▶ _Your task_: Set out exactly every line of the entries below, starting at the line that holds "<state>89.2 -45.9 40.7" and stopping after the line that holds "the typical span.".

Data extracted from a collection
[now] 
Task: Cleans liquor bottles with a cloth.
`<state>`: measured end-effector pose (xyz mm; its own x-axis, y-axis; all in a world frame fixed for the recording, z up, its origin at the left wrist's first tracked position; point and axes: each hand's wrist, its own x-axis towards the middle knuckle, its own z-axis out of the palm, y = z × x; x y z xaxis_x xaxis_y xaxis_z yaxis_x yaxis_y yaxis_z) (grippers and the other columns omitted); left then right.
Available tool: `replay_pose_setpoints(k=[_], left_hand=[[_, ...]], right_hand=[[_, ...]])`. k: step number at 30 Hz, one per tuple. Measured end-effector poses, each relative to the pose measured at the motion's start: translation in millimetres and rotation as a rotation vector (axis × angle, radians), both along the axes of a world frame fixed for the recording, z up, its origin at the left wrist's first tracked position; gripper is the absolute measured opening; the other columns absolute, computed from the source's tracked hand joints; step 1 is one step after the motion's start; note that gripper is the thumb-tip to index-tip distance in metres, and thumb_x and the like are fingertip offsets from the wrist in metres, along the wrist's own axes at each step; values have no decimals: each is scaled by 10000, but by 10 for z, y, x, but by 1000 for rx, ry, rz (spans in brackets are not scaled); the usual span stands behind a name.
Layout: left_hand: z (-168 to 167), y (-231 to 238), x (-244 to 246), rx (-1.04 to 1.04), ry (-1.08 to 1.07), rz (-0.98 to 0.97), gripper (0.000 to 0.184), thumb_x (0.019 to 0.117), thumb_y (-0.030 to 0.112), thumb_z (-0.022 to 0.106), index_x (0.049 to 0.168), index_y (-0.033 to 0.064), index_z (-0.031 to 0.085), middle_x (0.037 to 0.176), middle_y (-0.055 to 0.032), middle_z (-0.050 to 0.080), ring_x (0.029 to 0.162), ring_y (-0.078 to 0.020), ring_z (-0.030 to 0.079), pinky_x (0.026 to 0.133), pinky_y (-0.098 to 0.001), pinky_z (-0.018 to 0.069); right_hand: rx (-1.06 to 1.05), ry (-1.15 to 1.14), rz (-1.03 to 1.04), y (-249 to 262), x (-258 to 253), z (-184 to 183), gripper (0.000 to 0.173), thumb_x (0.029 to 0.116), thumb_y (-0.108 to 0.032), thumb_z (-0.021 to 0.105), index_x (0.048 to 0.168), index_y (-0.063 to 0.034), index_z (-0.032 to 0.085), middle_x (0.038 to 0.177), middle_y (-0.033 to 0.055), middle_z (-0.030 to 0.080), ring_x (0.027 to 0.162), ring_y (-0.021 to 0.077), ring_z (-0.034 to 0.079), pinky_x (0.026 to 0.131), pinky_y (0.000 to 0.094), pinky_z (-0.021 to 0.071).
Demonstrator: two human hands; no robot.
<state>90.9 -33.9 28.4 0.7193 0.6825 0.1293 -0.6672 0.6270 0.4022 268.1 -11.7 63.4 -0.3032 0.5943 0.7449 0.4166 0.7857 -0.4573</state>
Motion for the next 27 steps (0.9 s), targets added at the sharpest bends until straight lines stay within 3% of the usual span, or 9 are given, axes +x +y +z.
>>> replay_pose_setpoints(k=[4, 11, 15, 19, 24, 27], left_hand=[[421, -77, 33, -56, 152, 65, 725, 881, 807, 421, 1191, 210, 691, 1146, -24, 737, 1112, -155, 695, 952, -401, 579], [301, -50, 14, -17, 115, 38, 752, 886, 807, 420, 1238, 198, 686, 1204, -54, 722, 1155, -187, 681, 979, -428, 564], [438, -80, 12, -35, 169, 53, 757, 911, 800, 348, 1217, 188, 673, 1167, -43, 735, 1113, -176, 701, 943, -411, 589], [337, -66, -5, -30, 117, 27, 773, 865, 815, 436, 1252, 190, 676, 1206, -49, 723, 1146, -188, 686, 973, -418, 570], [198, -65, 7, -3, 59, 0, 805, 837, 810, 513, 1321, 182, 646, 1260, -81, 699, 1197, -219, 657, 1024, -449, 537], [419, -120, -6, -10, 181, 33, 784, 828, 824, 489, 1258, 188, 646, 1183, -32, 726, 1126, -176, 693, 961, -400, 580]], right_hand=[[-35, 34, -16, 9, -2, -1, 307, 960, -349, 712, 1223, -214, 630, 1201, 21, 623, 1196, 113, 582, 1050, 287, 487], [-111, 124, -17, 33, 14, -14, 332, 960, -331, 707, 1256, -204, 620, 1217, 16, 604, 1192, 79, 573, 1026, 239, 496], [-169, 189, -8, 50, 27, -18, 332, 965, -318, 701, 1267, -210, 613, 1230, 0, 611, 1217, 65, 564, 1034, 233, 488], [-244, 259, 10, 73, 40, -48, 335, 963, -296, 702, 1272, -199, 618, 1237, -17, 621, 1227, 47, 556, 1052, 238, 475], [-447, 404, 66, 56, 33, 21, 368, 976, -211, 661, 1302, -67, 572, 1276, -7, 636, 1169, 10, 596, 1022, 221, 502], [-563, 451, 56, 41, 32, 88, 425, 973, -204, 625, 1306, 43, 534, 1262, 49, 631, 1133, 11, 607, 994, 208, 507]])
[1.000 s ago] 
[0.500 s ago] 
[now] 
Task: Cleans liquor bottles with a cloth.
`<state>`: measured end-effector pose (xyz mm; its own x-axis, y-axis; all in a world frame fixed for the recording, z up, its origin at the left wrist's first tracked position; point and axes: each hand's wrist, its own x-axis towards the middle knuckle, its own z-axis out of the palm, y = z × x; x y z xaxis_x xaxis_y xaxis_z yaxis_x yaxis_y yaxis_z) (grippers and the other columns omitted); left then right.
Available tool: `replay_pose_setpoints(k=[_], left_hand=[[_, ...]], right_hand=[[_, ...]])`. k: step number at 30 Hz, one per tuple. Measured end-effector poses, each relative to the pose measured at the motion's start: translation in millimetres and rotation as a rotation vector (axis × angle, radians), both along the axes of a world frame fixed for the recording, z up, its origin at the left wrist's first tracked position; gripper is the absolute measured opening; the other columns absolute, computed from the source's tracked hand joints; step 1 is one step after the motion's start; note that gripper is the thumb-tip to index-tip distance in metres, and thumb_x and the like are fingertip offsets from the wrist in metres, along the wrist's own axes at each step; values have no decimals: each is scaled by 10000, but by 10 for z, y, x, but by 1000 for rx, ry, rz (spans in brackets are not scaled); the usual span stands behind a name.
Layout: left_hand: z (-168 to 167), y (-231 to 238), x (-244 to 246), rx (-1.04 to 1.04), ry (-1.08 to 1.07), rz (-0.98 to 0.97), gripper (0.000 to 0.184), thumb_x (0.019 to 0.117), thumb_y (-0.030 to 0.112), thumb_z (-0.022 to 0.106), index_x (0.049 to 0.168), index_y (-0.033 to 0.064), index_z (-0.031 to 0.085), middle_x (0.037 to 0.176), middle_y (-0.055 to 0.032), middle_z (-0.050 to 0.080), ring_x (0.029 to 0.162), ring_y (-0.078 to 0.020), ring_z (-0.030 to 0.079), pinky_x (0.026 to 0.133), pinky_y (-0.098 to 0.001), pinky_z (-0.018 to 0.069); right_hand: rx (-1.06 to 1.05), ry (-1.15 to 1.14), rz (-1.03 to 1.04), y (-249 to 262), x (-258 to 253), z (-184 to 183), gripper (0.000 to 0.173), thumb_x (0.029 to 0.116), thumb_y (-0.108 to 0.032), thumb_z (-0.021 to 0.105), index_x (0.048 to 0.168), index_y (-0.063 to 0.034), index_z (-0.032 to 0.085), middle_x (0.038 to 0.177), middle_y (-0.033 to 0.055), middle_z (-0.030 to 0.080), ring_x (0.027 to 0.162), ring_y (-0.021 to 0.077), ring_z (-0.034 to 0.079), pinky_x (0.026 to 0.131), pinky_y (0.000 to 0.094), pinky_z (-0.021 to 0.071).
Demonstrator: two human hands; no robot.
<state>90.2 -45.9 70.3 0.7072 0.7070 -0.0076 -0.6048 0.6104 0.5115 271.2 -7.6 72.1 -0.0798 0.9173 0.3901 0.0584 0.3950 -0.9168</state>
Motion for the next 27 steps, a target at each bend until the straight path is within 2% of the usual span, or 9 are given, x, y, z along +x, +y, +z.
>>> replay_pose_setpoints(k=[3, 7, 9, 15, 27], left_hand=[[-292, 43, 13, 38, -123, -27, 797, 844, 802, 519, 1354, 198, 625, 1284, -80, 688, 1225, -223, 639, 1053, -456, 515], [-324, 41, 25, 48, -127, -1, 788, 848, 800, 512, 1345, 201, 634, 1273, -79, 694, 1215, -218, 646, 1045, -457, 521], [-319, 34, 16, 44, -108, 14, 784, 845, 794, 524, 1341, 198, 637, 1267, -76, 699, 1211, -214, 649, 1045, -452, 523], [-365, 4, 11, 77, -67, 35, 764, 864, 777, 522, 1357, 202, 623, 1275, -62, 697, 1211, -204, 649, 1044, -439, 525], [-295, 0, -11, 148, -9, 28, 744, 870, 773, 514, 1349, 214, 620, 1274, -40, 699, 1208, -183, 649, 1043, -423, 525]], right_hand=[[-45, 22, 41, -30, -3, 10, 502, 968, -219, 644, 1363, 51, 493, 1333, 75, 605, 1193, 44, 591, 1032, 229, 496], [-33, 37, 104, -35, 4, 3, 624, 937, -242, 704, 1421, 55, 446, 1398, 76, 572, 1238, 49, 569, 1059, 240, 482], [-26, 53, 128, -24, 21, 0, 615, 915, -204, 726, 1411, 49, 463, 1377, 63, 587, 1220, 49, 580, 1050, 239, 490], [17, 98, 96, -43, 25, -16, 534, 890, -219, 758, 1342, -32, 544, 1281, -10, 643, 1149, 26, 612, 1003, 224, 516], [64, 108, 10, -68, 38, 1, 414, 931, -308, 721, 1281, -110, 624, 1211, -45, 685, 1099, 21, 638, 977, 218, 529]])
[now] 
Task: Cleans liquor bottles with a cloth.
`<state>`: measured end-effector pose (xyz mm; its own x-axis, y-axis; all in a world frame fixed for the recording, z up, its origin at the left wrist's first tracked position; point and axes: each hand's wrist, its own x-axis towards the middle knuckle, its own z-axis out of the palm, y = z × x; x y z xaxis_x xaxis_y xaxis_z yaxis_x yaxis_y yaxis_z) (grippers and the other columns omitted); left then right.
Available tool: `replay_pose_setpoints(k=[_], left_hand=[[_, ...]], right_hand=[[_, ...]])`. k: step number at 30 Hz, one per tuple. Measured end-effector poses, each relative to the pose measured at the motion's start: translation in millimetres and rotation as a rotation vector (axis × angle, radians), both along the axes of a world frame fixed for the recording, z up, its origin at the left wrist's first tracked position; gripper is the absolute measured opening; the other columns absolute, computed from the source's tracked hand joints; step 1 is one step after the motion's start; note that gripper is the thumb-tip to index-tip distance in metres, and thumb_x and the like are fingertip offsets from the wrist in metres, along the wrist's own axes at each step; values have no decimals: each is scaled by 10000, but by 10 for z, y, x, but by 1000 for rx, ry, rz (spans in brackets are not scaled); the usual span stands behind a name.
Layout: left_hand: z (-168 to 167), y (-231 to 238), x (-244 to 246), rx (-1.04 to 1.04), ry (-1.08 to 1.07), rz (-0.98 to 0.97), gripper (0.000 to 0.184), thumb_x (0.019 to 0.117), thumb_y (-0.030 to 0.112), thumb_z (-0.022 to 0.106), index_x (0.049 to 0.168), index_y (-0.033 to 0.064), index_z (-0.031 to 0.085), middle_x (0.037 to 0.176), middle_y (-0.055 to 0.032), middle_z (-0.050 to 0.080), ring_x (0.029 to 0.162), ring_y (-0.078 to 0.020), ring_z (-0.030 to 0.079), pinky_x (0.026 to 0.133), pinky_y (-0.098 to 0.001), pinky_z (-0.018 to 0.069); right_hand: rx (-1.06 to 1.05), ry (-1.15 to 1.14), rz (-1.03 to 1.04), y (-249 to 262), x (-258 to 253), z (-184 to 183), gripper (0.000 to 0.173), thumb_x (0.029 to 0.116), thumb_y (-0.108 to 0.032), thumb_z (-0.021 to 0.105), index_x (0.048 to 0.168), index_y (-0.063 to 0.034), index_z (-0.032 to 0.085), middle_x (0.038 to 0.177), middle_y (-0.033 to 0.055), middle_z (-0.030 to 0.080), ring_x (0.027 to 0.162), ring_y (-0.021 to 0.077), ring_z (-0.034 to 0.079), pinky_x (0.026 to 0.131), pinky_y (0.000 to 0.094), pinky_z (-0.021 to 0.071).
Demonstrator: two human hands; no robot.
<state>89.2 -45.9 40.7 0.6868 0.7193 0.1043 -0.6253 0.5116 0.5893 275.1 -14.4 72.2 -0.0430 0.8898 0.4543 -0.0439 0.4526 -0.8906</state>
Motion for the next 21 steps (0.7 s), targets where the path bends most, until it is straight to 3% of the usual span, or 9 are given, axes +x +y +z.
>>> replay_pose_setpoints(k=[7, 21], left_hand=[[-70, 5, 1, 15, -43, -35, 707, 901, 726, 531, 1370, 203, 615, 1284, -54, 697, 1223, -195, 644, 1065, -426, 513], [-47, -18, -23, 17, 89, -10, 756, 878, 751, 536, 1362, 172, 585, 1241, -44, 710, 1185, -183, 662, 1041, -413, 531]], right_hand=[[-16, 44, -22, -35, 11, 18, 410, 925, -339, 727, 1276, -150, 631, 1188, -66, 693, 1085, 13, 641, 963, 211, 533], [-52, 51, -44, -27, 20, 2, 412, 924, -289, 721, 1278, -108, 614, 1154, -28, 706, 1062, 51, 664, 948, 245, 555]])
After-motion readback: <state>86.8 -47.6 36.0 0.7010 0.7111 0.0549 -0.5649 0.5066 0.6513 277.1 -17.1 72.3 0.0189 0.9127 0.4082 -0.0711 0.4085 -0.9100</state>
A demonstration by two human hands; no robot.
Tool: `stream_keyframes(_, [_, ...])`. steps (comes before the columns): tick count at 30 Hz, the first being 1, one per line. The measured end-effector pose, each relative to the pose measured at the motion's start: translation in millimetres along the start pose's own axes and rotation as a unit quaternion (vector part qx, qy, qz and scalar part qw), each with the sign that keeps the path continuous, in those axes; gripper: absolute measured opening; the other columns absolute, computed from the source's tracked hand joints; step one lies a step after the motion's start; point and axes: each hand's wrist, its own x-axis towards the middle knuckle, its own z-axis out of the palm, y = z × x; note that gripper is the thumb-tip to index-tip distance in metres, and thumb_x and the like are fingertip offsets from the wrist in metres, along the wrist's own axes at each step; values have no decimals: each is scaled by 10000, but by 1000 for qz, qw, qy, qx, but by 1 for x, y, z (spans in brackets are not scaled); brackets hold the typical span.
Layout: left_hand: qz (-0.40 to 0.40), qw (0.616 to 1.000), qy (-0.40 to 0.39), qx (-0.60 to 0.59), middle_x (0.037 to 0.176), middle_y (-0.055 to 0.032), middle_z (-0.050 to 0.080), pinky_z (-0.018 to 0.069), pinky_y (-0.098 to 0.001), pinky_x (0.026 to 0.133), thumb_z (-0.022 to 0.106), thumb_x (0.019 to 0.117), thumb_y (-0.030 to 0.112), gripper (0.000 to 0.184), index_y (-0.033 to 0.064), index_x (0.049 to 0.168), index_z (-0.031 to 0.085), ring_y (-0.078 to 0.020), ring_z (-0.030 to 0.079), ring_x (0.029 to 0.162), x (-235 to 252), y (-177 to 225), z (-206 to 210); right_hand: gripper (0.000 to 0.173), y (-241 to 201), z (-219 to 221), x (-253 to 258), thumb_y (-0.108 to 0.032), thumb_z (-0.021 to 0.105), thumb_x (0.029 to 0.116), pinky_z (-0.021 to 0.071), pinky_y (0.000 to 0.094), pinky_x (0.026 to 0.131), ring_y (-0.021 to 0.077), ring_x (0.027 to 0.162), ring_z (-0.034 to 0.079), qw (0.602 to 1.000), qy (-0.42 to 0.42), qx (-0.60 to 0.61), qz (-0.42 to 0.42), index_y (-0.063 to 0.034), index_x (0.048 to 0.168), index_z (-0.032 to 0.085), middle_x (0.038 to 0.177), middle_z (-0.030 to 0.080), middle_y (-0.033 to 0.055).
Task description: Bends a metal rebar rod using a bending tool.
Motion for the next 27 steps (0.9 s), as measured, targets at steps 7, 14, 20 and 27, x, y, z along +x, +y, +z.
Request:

▶ _Response area_:
<state>89.2 -45.9 40.7 0.6868 0.7193 0.1043 -0.6253 0.5116 0.5893 275.1 -14.4 72.2 -0.0430 0.8898 0.4543 -0.0439 0.4526 -0.8906</state>
Motion for the next 21 steps (0.7 s), targets where the path bends most, until it is straight to 3% of the usual span, or 9 are given, axes +x +y +z.
>>> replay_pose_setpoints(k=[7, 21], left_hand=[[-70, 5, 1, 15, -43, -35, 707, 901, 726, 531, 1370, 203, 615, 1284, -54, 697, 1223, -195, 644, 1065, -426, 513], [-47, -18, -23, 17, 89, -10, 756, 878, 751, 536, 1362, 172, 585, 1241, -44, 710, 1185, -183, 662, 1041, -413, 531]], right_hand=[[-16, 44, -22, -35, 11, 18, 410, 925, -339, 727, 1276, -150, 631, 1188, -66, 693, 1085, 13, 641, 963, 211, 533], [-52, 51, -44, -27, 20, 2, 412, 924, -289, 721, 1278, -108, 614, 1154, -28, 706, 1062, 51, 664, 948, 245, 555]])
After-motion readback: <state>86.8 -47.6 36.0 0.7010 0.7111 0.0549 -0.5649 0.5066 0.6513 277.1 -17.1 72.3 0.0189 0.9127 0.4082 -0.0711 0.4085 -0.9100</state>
A demonstration by two human hands; no robot.
Tool: `stream_keyframes(_, [_, ...])`. steps (comes before the columns): tick count at 30 Hz, the first being 1, one per line. The measured end-effector pose, each relative to the pose measured at the motion's start: translation in millimetres along the start pose's own axes and rotation as a unit quaternion (vector part qx, qy, qz and scalar part qw), each with the sign that keeps the path continuous, in those axes; gripper: absolute measured opening; the other columns absolute, computed from the source's tracked hand joints; step one lies a step after the motion's start; point and axes: each hand's wrist, its own x-axis towards the middle knuckle, its own z-axis out of the palm, y = z × x; note that gripper is the thumb-tip to index-tip distance in metres, and thumb_x and the like are fingertip offsets from the wrist in metres, along the wrist's own axes at each step; values have no decimals: each is scaled by 10000, but by 1000 for qz, qw, qy, qx, but by 1 for x, y, z (spans in brackets are not scaled); brackets hold the typical span.

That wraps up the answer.